Lawper Report: A Percentile-based Model for MCAT Scale Conversion

This report will address a new method of converting from the 2015 MCAT scale (or really any MCAT scale) into the old, 45-point scale. Superficially, it seems similar to my previous report on LizzyM scores, but I felt the model was of immediate importance (since people don't have to repeatedly consult AAMC Conversion Tables).

Note the model produces the old MCAT in the range of 7 to 43, not 0 to 45, since it involved percentile matching and histogram analyses of AAMC percentile data. I will likely update it when more AAMC percentile data for the new MCAT are out, but for most important values, the model works well

old MCAT = (45/70) * (new MCAT - 461.5) (MCAT Conversion Model)

And here is the calculator

Percentile Curve

@efle previously provided useful AAMC conversion/comparison tables based on side-by-side percentile comparisons. When percentiles are plotted against the 2015 MCAT scores, we observe the following percentile curve.

Lawper's Two-Sigma Method

The key assumption involved is that the distribution of the MCAT scores resembles a normal distribution. This means we are dealing with the mean (i.e. average) and standard deviations (also called "sigmas"). The average score is represented by the 50th percentile. Each score above a standard deviation from the mean is determined by the "68-95-99.7" rule, so the 68th, 95th, and 99.7th percentiles are respectively 1, 2, and 3 sigmas from the average.

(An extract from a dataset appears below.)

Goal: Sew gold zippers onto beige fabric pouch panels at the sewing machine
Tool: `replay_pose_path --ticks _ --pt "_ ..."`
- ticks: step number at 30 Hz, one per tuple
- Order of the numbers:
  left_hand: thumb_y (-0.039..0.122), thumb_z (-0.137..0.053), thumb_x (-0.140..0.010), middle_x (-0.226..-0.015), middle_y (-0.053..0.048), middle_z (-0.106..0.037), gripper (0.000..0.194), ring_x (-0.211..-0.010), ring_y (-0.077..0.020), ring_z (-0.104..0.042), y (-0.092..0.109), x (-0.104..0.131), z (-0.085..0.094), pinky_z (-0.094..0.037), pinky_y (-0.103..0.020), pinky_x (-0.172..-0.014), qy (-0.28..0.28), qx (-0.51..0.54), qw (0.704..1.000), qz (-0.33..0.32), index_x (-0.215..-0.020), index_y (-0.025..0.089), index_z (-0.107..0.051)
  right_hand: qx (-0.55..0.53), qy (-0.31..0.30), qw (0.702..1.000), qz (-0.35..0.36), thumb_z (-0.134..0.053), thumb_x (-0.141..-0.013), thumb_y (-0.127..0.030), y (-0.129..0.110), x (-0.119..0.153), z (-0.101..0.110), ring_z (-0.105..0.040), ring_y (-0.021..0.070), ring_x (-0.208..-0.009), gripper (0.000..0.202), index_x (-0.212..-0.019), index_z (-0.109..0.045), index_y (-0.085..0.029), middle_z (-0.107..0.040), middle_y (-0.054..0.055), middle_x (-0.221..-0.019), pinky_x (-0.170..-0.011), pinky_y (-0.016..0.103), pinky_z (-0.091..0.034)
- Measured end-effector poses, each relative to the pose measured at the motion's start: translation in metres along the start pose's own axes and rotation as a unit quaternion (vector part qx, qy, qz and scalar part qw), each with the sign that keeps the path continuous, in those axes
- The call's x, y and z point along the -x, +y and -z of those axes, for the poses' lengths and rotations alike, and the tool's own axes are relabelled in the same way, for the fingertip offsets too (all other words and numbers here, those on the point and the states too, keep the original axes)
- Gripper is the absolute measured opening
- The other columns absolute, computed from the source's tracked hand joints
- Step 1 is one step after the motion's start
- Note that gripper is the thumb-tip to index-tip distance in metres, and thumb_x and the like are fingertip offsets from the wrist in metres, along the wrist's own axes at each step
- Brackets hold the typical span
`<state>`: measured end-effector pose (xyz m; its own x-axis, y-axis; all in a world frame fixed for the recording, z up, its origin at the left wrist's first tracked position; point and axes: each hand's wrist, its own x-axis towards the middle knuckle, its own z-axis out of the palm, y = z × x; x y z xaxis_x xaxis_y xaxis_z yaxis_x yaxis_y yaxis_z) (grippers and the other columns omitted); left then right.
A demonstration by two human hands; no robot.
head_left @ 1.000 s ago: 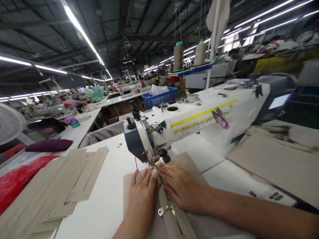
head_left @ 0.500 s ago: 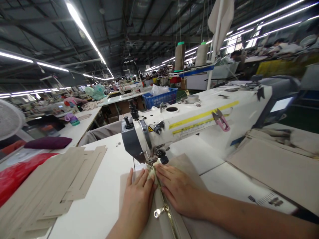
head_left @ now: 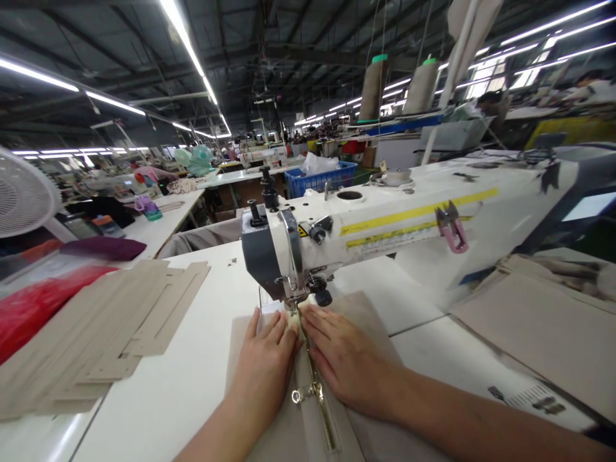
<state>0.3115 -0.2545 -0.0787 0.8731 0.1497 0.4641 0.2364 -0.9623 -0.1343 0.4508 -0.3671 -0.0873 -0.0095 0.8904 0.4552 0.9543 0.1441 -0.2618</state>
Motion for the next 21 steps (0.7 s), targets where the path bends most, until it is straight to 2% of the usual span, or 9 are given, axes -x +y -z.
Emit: replay_pose_path --ticks 14,21 --pt "0.013 -0.042 -0.088 -0.115 -0.013 -0.064 0.026 -0.107 -0.0296 -0.060 -0.0015 0.0046 -0.0008 -0.045 -0.058 -0.093 -0.003 -0.002 1.000 0.000 -0.106 0.016 -0.060 0.023 0.036 0.999 0.012 -0.036 -0.085 -0.015 -0.0018 0.0008 -0.0024 -0.048 0.0272 -0.120 0.045 -0.124 -0.053 -0.001 -0.050 0.017 -0.130 -0.101 0.043 -0.041" --pt "0.012 -0.042 -0.087 -0.113 -0.012 -0.065 0.027 -0.107 -0.0279 -0.060 -0.0023 0.0028 -0.0013 -0.046 -0.054 -0.093 0.005 -0.002 1.000 0.005 -0.105 0.017 -0.061 0.011 0.014 1.000 -0.008 -0.039 -0.084 -0.015 -0.0001 -0.0005 -0.0045 -0.047 0.0262 -0.121 0.046 -0.127 -0.051 -0.003 -0.048 0.016 -0.132 -0.103 0.043 -0.040"
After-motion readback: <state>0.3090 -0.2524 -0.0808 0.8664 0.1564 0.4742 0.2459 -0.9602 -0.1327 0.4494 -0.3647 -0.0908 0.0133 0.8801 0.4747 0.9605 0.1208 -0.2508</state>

From the above percentile curve, the most linear part is marked within two standard deviations from the mean. So, the percentiles used for modeling are the 5th and 95th. The corresponding MCAT scores are 481 (5th percentile), 500 (50th percentile) and 516 (95th percentile).

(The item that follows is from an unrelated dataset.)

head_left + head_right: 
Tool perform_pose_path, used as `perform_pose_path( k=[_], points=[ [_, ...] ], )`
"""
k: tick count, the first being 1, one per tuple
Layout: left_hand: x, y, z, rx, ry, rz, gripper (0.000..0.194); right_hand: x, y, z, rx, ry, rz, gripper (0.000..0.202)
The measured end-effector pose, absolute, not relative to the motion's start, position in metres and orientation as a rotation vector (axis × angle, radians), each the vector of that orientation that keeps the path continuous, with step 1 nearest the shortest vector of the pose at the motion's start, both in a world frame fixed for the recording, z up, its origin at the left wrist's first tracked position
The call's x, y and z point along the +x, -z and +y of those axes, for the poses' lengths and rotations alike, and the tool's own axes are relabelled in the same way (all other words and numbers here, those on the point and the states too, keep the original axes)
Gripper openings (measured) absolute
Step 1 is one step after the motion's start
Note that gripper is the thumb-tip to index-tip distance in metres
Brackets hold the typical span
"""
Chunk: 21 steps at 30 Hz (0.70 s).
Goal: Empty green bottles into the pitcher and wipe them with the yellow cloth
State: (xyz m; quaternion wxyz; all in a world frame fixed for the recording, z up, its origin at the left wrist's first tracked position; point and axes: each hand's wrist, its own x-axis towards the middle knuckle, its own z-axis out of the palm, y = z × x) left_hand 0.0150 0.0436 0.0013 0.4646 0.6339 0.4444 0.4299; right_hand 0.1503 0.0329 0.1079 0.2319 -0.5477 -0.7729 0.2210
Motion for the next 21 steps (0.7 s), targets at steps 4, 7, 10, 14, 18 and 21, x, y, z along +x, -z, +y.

The MCAT spread is defined as 2 * (95th percentile - 5th percentile), and thus equal to 2 * (516 - 481) or 70.

Consequently, mapping the new MCAT scale to the old, 45-point MCAT scale can be determined by the following formula:

old MCAT = (45 / MCAT spread) * (new MCAT - lowest new MCAT + correction factor)

Or more simply:

old MCAT = (45/70) * (new MCAT - 472 + correction factor)

I added the correction factor because further analysis (credit to @efle for finding this) of the histograms comparing the old and new MCAT indicates that the 528 on the new MCAT does not correspond to a 45 on the old MCAT. Because 43-45 is virtually indistinguishable on the old MCAT as opposed to significantly more people scoring 526-527 on the new MCAT, the 528 on the new MCAT will actually correspond to a 43 on the old MCAT.

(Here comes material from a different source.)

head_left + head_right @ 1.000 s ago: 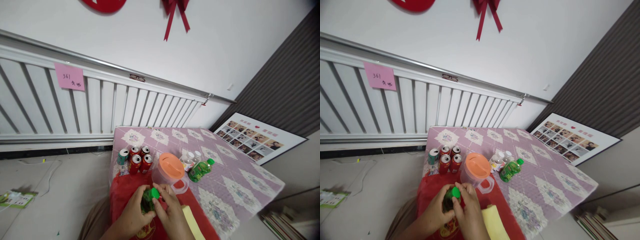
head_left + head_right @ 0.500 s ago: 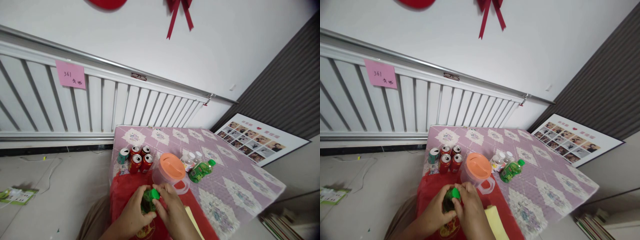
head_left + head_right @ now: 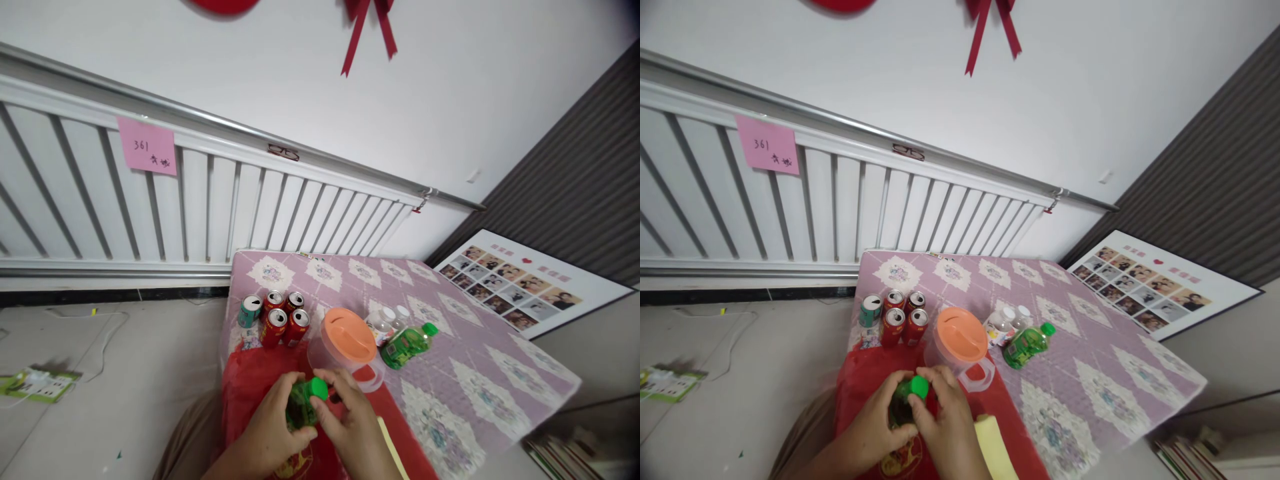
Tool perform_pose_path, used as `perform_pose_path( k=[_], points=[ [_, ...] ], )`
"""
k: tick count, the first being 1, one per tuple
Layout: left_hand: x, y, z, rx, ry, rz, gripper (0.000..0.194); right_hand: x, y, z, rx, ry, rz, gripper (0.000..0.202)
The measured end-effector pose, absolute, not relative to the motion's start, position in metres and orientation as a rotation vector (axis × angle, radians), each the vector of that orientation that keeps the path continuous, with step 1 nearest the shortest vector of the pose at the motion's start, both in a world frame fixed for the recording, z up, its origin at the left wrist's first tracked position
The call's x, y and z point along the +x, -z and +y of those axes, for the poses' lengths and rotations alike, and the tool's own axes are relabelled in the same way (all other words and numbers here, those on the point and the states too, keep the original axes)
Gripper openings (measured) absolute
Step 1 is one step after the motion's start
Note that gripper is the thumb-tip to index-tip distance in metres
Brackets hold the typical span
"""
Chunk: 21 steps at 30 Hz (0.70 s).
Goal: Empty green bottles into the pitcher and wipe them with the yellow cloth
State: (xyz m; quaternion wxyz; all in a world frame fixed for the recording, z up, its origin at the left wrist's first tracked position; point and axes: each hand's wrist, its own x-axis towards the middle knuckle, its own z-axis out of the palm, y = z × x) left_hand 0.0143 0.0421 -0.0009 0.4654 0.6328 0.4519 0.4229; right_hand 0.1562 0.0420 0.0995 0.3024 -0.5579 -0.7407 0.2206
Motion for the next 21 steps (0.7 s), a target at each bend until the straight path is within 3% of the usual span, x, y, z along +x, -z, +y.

Setting the old MCAT = 43 and new MCAT = 528, the correction factor is equal to -98/9 or -10.889. After few slight adjustments, the following model for comparing the 2015 MCAT to the old MCAT is the following:

old MCAT = (45/70) * (new MCAT - 461.5) (MCAT Conversion Model)

Data Analysis
Of course, another way to determine a formula for MCAT conversions is by plotting two MCAT scales based on AAMC Percentile Conversion Tables and carrying out a simple regression on Excel. But that's not fun and the derivation is way more complicated. Additionally, the two-sigma method only requires new MCAT scores for three percentiles, so plotting out all the data is unnecessary. Nonetheless, I decided to include both just for comparison and accuracy testing.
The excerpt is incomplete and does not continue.